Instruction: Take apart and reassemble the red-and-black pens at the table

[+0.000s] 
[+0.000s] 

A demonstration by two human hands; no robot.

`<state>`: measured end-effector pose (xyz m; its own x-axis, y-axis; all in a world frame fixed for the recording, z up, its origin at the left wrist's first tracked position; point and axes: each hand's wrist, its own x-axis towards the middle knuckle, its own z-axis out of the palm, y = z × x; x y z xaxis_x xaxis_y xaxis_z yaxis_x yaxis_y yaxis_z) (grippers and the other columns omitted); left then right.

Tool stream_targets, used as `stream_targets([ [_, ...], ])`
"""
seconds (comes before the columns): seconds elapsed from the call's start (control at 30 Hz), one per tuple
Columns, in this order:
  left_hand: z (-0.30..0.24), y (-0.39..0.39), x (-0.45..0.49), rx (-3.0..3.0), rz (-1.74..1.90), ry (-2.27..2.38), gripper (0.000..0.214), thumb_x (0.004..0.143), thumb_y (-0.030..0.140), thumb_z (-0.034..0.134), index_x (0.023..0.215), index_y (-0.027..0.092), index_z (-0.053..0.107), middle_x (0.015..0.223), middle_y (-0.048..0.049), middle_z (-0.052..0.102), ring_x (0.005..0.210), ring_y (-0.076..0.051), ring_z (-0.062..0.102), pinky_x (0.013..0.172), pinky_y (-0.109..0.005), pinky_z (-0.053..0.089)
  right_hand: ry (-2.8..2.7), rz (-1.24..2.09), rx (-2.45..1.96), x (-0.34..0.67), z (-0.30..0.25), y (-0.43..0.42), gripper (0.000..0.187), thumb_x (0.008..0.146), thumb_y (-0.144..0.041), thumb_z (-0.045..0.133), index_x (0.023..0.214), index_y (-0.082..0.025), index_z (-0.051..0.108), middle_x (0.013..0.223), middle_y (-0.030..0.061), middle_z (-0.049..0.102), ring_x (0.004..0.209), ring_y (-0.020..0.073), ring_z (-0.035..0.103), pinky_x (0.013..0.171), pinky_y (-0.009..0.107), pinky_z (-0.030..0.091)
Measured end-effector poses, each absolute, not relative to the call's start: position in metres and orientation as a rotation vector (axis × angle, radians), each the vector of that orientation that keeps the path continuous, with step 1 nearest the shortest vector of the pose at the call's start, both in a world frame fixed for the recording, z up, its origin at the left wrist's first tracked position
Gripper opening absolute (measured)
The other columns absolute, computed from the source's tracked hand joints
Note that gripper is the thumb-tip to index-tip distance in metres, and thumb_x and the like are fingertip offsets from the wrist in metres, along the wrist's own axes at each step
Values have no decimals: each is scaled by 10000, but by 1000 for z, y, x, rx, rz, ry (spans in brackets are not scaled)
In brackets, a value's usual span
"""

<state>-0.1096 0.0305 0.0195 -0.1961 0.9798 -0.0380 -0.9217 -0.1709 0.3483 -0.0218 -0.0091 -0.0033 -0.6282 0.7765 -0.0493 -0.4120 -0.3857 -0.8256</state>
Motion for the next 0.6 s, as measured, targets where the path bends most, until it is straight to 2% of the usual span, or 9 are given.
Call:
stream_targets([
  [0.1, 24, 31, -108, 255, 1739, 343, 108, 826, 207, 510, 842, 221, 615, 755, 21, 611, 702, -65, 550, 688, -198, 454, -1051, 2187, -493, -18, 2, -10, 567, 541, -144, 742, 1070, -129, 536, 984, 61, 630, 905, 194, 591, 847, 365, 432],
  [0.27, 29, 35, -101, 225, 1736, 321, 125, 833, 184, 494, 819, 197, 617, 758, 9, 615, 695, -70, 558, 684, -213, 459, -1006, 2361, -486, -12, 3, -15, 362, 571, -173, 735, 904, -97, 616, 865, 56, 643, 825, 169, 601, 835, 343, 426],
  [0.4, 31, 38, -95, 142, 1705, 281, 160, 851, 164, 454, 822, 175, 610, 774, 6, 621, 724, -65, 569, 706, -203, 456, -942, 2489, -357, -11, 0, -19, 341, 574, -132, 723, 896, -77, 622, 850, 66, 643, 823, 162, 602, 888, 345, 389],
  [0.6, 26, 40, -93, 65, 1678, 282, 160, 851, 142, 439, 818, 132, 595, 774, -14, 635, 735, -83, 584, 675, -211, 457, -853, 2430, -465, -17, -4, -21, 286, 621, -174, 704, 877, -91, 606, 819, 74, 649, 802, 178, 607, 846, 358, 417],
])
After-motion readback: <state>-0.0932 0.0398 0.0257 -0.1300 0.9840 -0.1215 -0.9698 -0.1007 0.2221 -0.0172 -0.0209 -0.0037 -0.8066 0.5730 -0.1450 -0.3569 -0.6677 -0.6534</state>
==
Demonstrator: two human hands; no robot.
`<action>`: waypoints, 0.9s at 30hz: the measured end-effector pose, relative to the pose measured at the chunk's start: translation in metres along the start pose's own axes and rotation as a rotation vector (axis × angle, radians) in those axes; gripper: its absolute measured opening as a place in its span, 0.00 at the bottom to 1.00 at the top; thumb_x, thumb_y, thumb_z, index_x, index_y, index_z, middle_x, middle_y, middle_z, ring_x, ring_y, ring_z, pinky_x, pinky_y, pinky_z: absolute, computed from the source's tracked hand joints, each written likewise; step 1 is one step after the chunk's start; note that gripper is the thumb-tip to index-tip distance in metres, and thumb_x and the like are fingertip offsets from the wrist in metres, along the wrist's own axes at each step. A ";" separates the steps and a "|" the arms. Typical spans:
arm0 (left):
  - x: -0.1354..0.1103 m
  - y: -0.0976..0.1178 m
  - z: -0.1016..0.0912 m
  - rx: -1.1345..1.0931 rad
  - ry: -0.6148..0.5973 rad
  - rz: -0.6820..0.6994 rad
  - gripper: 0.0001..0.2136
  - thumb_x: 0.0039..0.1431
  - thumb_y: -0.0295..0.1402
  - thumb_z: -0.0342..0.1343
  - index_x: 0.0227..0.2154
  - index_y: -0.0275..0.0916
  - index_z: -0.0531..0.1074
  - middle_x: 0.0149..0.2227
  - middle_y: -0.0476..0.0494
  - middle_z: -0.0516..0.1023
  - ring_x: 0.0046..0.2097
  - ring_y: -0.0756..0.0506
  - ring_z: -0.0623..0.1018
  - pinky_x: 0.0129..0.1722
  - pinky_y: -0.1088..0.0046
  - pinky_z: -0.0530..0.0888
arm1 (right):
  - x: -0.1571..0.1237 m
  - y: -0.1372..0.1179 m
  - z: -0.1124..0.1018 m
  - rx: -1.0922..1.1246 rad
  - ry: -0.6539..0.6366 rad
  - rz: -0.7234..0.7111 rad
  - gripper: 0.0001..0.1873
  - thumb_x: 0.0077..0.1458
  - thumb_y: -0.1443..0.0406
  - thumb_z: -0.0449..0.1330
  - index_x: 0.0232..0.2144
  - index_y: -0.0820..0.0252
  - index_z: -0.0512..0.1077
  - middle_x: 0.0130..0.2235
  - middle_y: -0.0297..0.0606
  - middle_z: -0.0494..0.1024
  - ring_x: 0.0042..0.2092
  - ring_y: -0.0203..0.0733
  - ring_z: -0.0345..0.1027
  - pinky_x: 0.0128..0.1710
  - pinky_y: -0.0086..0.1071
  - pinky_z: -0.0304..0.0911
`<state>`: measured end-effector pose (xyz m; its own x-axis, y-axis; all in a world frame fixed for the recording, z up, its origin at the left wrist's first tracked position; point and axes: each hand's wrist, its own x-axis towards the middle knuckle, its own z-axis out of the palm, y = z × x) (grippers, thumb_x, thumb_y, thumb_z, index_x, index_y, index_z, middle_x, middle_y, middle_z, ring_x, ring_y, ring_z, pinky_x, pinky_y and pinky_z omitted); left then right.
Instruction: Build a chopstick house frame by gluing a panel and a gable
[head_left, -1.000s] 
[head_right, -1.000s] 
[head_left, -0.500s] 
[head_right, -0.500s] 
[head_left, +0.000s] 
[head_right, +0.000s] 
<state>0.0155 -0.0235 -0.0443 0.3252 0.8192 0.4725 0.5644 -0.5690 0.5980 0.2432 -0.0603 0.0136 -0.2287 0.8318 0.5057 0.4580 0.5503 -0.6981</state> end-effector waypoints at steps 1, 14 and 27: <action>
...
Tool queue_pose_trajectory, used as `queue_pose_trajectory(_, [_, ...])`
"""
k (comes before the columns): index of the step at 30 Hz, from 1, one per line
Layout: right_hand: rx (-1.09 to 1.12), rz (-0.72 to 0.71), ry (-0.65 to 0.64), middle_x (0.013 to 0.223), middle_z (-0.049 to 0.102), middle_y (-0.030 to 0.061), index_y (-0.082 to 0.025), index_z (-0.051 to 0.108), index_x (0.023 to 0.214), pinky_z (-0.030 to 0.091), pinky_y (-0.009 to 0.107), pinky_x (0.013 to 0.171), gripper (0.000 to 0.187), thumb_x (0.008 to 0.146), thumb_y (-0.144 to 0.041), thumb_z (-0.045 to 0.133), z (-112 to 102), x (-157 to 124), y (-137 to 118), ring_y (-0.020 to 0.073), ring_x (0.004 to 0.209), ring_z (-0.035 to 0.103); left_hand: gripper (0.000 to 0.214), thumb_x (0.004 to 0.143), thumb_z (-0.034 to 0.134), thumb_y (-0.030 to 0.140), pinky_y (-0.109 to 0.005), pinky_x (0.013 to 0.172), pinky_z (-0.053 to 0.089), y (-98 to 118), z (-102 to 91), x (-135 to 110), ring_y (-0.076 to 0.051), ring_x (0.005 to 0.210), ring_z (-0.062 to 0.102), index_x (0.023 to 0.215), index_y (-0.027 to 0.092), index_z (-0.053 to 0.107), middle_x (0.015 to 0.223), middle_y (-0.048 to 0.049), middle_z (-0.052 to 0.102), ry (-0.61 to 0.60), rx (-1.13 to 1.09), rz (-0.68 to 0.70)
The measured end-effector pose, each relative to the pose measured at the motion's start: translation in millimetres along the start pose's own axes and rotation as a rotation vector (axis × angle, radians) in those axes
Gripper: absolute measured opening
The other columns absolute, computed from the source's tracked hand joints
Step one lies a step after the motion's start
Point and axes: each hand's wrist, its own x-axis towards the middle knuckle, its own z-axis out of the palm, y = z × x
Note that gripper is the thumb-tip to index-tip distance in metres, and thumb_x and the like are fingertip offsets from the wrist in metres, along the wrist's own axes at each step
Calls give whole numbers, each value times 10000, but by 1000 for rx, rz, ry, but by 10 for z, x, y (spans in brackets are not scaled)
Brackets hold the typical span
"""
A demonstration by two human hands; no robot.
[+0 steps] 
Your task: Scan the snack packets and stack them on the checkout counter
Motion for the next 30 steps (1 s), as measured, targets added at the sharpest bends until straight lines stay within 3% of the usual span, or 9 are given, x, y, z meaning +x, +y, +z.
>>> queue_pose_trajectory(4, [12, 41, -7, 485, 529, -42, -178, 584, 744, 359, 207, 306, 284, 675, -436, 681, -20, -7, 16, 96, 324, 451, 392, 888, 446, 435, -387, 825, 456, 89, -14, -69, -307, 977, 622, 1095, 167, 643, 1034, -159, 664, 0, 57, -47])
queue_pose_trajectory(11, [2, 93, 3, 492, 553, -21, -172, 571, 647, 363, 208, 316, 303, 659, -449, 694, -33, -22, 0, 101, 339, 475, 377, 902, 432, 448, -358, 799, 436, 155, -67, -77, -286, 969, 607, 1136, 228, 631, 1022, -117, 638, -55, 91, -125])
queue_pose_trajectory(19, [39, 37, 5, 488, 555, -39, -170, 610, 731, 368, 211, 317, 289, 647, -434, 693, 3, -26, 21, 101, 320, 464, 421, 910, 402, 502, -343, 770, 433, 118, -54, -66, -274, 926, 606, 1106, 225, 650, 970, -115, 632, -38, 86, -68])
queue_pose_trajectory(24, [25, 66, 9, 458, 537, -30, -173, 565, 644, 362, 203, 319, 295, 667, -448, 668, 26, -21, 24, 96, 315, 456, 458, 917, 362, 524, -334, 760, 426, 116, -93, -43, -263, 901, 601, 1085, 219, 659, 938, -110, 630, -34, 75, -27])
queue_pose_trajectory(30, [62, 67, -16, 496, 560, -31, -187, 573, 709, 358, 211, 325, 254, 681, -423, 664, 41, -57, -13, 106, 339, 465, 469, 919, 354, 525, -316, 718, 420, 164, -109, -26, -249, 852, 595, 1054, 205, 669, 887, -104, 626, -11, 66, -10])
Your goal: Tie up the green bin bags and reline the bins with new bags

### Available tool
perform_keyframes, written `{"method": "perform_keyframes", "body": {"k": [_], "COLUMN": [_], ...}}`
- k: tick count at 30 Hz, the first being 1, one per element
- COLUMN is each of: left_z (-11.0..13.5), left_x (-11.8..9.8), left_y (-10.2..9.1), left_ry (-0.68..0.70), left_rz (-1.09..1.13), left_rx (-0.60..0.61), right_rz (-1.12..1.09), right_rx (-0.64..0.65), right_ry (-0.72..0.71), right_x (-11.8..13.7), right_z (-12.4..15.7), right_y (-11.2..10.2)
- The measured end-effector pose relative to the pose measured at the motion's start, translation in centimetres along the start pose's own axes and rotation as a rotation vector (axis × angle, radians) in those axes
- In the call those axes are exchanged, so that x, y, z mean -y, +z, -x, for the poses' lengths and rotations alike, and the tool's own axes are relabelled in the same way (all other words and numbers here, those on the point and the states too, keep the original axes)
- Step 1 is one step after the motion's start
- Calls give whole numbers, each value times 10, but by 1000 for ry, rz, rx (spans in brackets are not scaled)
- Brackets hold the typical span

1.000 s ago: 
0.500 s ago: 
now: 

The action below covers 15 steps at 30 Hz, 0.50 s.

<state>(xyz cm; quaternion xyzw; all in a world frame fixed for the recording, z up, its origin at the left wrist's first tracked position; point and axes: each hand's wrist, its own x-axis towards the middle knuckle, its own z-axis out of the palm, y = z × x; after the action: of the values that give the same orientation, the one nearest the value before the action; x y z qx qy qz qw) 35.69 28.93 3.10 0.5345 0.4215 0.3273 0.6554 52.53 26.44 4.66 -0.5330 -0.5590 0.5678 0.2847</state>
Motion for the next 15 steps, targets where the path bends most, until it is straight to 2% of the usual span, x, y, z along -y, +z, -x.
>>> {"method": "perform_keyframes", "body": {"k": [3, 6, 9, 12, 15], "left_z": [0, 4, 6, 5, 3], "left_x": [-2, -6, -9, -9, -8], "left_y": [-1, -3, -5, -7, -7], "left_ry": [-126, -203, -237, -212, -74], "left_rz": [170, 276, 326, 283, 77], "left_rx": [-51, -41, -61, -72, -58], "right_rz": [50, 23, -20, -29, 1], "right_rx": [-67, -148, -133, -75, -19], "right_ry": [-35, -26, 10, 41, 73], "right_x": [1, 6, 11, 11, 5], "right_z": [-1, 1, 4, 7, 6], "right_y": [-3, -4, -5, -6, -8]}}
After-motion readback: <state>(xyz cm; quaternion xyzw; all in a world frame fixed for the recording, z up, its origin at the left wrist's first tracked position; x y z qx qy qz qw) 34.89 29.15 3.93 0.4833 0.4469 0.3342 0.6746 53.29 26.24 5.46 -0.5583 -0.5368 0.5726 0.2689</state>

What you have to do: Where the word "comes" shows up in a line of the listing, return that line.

Result:
seconds (comes before the columns): seconds elapsed from the call's start (control at 30 Hz), one per tuple
k (comes before the columns): index of the step at 30 Hz, from 1, one per line

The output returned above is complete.